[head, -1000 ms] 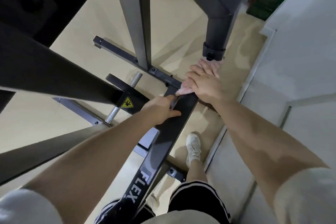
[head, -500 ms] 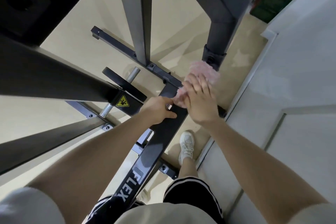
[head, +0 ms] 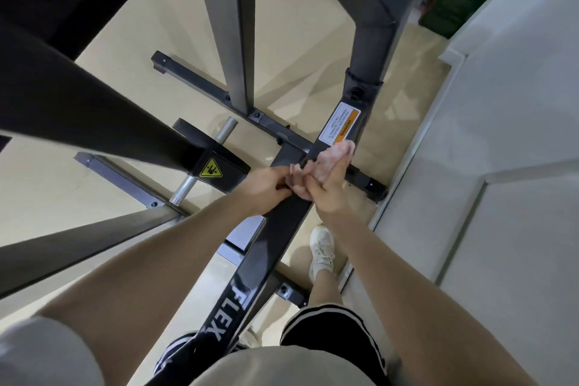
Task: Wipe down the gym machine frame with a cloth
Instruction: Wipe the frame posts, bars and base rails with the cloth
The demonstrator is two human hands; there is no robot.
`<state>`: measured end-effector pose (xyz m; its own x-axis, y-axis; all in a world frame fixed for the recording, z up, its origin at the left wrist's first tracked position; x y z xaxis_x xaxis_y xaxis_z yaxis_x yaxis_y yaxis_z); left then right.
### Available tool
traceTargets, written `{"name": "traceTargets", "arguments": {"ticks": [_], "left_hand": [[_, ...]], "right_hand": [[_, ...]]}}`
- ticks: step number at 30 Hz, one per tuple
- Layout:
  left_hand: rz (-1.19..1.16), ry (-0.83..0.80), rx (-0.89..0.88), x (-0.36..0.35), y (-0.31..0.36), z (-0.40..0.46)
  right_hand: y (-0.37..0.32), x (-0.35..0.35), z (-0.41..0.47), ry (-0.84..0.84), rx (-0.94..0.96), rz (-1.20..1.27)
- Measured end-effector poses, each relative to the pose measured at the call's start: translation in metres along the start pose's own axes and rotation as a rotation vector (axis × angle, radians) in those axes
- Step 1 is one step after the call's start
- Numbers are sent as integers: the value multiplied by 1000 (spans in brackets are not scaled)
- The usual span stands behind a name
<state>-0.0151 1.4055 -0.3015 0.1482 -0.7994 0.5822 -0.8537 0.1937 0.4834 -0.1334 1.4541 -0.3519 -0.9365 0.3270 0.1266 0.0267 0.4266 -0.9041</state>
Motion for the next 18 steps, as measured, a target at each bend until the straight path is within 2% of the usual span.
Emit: {"name": "traceTargets", "arguments": {"ticks": [2, 4, 7, 11, 15, 17, 18], "left_hand": [[4, -12, -10, 0, 0, -1], [19, -5, -21, -2, 3, -3], [63, 84, -52, -2, 5, -10], [79, 146, -88, -3, 4, -24], [118, 242, -73, 4, -9, -47], [134, 352, -49, 7, -18, -57], [137, 389, -27, 6, -24, -62]], "right_hand": [[-7, 8, 23, 46, -3, 50], [-16, 18, 31, 89, 20, -22], [-2, -4, 0, 64, 71, -65], [16, -27, -47, -27, 67, 61], [19, -8, -6, 51, -114, -133], [22, 1, 9, 159, -9, -288], [17, -4, 6, 167, 61, -173]]}}
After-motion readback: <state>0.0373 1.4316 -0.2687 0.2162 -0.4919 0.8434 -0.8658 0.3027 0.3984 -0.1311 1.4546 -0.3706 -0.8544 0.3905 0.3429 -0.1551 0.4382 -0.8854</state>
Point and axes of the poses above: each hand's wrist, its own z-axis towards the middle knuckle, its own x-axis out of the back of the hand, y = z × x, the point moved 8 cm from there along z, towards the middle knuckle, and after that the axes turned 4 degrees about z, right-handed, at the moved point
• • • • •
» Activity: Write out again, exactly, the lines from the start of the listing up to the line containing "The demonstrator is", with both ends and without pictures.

» The answer:
[head, -1000 ms] 
[head, -500 ms] 
[head, +0 ms] 
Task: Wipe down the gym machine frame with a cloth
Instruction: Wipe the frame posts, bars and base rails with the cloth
The demonstrator is two human hands; there is no robot.

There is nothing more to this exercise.